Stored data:
__________

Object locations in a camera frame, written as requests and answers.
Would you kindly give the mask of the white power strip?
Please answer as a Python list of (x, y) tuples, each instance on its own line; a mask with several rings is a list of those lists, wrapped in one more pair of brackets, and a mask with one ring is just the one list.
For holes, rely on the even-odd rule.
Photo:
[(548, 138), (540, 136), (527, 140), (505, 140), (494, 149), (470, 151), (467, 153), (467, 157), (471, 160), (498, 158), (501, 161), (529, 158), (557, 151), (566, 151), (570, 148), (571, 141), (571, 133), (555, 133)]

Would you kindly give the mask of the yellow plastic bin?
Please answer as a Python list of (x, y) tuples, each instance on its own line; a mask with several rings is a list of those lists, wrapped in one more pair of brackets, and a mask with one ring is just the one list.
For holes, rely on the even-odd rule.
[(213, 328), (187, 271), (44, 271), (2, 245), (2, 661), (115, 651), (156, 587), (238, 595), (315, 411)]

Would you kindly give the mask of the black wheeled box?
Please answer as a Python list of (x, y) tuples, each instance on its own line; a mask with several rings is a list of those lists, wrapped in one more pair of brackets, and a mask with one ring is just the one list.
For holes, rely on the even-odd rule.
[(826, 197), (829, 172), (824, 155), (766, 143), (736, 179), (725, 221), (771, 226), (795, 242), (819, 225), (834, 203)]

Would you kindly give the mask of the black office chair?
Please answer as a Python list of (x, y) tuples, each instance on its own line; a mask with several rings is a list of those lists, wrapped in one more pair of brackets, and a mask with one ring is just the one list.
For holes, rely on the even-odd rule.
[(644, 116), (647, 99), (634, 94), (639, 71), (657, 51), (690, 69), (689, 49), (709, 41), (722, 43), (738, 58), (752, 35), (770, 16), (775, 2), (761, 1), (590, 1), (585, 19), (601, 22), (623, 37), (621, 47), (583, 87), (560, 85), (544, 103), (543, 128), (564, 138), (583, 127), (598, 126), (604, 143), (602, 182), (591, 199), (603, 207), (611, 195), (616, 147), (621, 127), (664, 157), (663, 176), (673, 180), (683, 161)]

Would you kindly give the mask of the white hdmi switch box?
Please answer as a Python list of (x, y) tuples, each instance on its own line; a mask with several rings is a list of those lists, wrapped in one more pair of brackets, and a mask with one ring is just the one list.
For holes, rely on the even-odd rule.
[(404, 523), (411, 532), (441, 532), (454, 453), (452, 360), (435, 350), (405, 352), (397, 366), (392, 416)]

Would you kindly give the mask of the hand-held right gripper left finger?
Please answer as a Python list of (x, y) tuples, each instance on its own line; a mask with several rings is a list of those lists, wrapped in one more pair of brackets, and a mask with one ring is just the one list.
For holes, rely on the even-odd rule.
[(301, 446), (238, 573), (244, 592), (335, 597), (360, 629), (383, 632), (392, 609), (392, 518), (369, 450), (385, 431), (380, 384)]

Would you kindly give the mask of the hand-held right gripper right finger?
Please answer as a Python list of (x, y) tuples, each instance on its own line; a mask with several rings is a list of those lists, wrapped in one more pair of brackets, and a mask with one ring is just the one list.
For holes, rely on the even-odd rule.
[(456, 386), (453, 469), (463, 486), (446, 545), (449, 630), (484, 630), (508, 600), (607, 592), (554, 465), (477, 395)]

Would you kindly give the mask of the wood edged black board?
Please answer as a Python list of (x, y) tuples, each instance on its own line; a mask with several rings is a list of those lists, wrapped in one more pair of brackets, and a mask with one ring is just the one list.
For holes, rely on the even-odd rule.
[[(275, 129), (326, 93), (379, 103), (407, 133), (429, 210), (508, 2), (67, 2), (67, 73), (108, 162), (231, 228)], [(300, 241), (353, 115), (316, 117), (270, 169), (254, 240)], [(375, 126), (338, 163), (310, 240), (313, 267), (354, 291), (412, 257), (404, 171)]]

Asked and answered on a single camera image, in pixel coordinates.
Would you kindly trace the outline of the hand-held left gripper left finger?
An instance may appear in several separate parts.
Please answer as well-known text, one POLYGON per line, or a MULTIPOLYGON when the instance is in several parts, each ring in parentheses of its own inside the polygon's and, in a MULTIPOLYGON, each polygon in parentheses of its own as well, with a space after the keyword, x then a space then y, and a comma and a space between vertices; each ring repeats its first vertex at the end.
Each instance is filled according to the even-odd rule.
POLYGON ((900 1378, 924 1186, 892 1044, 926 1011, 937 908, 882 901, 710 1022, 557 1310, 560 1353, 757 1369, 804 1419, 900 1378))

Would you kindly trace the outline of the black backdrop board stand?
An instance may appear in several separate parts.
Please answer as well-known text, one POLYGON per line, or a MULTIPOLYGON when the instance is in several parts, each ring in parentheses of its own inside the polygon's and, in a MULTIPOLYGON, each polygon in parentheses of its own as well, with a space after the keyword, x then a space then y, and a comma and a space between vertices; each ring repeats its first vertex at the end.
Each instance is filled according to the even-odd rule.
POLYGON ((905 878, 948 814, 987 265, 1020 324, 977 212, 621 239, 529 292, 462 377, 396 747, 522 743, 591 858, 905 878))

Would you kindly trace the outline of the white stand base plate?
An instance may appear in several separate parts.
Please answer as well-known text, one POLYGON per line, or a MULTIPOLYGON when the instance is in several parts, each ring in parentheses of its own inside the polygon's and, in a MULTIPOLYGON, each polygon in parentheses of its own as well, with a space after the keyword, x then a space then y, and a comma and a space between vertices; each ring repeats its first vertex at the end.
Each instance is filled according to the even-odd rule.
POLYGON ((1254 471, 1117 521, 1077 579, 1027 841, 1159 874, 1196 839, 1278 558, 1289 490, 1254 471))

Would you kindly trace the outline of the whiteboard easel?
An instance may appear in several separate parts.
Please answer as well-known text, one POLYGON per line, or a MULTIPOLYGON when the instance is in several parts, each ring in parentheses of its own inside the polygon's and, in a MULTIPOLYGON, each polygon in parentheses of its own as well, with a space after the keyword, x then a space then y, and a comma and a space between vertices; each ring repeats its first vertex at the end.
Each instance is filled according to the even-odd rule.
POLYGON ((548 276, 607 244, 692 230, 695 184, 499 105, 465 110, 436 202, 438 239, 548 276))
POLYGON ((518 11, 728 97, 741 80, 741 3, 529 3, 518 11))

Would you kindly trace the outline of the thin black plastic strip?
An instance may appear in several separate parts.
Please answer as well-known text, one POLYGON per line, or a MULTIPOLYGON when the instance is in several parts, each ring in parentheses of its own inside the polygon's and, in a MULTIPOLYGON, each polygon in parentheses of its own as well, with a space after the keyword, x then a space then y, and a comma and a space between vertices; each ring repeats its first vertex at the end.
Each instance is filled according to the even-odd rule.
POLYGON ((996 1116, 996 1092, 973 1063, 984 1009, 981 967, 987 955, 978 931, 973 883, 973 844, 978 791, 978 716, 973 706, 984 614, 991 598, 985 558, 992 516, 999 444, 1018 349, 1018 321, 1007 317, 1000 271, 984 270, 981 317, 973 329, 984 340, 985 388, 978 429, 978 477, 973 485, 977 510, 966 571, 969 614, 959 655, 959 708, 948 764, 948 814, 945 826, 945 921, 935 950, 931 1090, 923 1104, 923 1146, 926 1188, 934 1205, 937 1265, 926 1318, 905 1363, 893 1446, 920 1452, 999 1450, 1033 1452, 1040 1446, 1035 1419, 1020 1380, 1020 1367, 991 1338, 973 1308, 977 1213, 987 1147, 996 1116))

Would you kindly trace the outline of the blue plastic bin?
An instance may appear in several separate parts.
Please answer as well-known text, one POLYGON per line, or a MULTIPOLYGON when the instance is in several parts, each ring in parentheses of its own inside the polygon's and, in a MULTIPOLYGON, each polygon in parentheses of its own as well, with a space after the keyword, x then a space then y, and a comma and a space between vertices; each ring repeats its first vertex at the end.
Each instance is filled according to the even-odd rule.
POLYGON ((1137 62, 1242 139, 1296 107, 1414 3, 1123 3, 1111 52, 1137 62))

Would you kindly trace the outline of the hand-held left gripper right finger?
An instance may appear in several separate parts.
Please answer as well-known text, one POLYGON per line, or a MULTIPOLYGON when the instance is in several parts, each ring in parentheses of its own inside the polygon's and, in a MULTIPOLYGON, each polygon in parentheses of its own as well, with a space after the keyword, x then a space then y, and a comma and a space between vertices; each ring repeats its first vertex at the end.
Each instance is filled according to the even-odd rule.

__________

Work out how many lines in the data above hold the word "trace". Reply with nothing but the count.

Solution: 7